В день операции надо начинать подготовку с 7 часов утра и к 20 часам заканчивать уборку. На другой день стерилизация белья с 8 часов утра, затем с 11 до 14 – работа в перевязочной, после 14 часов – занятия анатомией и др.

– Вы будете работать много, упорно. У вас не будет свободного времени. Ничто так не развращает, как безделие, – закончил первую беседу Ошман.

Наступили очень тяжелые дни. Особенно трудно было выстаивать по три-четыре операции, а потом убирать операционную и мыть инструментарий сначала в теплой воде с нашатырным спиртом, потом в денатурате. Тут и начиналось самое противное. В дверь операционной заглядывали и санитары, и некоторые больные, прося «капельку спирта». Я это сделать не мог. Ошман взял с меня клятву, что ни капли спирта – никому. (Раньше спиртом мыл инструменты лекпом Демин, он был свиреп, у него боялись просить, хотя сам он прикладывался.) Санитары и даже Гофман стали сердиться и перестали угощать меня лазаретным супом.
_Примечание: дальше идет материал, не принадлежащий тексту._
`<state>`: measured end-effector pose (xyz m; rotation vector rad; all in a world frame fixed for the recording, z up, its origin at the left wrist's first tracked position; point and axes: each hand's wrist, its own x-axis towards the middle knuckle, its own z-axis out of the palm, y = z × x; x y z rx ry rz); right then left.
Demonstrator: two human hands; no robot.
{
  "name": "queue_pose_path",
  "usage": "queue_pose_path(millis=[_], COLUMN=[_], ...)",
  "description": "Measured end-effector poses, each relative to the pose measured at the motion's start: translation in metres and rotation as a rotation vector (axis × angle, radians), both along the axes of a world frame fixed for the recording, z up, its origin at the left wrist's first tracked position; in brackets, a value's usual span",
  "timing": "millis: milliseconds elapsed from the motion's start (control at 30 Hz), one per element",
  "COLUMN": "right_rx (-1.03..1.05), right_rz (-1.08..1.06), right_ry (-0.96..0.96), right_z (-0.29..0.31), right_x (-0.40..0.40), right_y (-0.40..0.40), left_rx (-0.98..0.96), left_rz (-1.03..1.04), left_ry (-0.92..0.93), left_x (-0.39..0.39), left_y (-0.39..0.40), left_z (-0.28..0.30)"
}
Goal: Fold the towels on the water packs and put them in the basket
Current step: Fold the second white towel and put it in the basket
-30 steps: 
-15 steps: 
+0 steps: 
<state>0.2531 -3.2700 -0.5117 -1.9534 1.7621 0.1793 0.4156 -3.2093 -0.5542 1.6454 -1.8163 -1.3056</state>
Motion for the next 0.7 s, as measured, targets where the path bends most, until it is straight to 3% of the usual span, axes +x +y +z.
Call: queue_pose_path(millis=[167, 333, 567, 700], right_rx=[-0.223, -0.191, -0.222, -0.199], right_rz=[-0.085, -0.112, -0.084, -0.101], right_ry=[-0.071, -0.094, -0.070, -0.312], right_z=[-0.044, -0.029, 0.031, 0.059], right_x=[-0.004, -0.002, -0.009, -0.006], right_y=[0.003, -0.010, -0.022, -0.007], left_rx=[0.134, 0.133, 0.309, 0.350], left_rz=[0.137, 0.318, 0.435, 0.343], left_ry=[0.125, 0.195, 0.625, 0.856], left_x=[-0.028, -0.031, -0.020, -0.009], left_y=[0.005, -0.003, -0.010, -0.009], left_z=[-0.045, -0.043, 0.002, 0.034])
Однажды было всего две операции. Ошман отпустил всех и сидел, внимательно смотря, как я убираю окровавленное белье со стола. Потом он встал у стола на свое место, а мне велел занять место Федоровского у инструментов. Затем профессор стал отрывисто командовать:

– Скальпель. Пеан. Кохер. Кохер. Пинцет с тампоном. Тампон. Тампон. Зонд.

Так продолжалось минут тридцать, пока не закончились все резервные инструменты. Ошман был доволен.

Прошло недели две. Я уже во время операций давал общий наркоз, накладывая на лицо оперируемых маску с эфиром. По вечерам я зубрил анатомию, а засыпая, видел во сне операции, стерилизации, ампутации, а самое главное – меня преследовали просители спирта.

Я опять похудел, позеленел и перестал ходить в библиотеку. Повстречав меня у столовой, заведующий библиотекой Г.П. Котляревский поинтересовался, почему меня давно не видно среди читателей. Я рассказал о своих трудностях и заботах.

– Да, – сказал Котляревский, – знаю я Ошмана. Для него порядок – все, а сотрудники – ничто. Может, хотите работать в библиотеке? У нас вам будет легче и учиться сможете.

Котляревский очень одобрял мое стремление к концу срока подготовиться к экзаменам за среднюю школу.

Оказывается, младший библиотекарь Игорь Шилов закончил свой трехлетний срок и оформляется на отъезд на волю. Вот о зачислении меня на его место и говорил в КВЧ (культурно-воспитательной части) Котляревский.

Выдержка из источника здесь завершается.